Game Gear was not the happening spot for puzzle games. While it's true that it managed to spit out a few quality puzzlers, it was its competition that really had the biggest games of that generation. But that's not to say Sega's 8-bitter was left out in the cold, after all they did have Klax.
In case you missed the brief Klax phenomenon in the early 1990s, it's basically a game that challenges you to match three colors any way you can. That means that you will be able to match three pieces vertically, horizontally, and even diagonally ... all while offering unique game play that set it apart. The pieces come down a long conveyer belt giving you the opportunity to catch them and position the pieces in place. Miss too many of the pieces (or let the pieces stack up too high) and it's game over for you.
Unlike other color matching games like Puyo Pop and Columns, Klax allows you to hold on to pieces and plan your moves without the worry of the clock running down. Since you have a limited amount of room to place the pieces you still have to worry about them piling up too high, but this game play gimmick manages to keep the game different enough from all the other me-too puzzle games.

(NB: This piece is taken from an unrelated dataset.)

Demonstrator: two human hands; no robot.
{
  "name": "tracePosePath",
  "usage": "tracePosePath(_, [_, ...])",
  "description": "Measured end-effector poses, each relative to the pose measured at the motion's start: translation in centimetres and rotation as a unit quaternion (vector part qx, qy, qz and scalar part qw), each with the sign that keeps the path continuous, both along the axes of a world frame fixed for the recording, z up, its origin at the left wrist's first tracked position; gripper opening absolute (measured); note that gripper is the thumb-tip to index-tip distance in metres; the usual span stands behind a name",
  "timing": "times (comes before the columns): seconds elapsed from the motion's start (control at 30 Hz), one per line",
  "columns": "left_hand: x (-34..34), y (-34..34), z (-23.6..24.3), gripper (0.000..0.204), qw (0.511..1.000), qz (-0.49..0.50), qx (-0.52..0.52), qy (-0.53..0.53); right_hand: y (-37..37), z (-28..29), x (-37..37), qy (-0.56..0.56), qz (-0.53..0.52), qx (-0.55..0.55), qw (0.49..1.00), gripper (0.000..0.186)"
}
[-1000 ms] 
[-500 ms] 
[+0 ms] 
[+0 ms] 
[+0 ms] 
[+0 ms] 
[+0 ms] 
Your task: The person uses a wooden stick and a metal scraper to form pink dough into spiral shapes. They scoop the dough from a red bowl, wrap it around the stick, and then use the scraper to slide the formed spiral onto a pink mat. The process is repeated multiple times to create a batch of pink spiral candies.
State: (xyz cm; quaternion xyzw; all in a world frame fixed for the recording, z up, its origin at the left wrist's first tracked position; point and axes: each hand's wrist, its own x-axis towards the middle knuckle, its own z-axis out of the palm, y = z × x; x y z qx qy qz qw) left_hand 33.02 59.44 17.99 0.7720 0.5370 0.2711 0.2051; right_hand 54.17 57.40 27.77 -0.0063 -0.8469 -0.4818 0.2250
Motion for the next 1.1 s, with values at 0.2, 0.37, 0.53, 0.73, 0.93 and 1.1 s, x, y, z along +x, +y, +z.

The problem with Klax is that it wants you to do what it says. Instead of simply being a game where you strive to get the highest score, Klax is all about you completing tasks to progress through the game. In one level you will be required to get 10,000 points while in another they will want you to three diagonal patterns before you can move on. With these challenges hanging over your head I found it awfully difficult to have a good time. It could have been a great puzzler, but these problems keep it from attaining the greatenst of Tetris or Columns.
The game also lacks a two player experience, something that almost every puzzle game ought to have. It's not asking too much to want to go up against another person in a head-to-head battle to see who the better Klax player was. But like everything else about this game, Klax is limited to a linear puzzle mode that fails to satisfy those who are interested in the theme.
About the best thing you can say about Klax is that it's a good looking game with rock solid controls. If you miss catching a piece it's you're fault, because the controls in the game are unquestionably the best aspect of the game. It never feels loose and you never feel cheated by the computer. Instead you grow tired of doing the same kind of mission over and over.
Klax is a great puzzle game that could have been a whole lot more. It's not the answer to Tetris that most Game Gear users were hoping for, but it's not the worst thing you can buy for the system, either. It's pleasant on the eyes and easy to pick up, but its challenge mode is unnecessary and ultimately takes away from the experience.